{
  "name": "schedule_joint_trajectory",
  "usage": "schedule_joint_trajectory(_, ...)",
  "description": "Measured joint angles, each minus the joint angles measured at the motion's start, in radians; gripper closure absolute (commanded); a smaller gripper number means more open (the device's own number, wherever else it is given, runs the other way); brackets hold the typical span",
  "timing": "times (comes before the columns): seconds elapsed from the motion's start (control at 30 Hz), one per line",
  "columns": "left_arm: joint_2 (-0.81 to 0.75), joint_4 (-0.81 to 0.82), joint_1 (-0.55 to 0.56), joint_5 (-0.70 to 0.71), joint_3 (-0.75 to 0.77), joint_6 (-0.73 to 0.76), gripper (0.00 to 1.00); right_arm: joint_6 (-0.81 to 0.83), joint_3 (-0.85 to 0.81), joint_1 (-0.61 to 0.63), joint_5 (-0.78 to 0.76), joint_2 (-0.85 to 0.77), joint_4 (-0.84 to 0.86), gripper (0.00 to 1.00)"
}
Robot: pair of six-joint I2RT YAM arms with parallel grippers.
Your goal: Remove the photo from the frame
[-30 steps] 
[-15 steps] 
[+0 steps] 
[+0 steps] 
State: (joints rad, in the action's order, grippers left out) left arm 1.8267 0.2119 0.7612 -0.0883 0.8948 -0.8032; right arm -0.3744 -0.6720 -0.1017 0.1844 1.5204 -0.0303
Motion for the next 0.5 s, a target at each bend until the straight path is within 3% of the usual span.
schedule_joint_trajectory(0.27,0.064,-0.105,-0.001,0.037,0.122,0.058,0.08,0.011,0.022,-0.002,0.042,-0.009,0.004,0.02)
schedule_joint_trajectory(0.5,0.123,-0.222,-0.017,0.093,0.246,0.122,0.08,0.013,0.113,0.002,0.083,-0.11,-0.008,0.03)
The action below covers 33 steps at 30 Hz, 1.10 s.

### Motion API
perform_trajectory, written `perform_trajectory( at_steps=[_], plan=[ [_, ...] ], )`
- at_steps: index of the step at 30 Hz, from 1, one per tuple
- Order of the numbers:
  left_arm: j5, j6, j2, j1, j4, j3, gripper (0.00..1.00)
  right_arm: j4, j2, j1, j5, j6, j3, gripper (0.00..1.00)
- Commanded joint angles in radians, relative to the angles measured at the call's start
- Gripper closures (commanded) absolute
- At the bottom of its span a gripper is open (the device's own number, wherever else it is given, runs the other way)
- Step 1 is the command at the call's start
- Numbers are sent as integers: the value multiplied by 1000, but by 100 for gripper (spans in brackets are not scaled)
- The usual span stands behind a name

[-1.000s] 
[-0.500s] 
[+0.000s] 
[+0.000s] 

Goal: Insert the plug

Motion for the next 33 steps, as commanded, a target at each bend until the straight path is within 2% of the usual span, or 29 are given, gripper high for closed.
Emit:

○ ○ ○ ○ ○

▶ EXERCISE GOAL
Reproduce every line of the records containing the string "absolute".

▶ SOLUTION BELOW
  "description": "Measured joint angles, each minus the joint angles measured at the motion's start, in radians; gripper closure absolute (commanded); a smaller gripper number means more open (the device's own number, wherever else it is given, runs the other way); brackets hold the typical span",
- Gripper closures (commanded) absolute

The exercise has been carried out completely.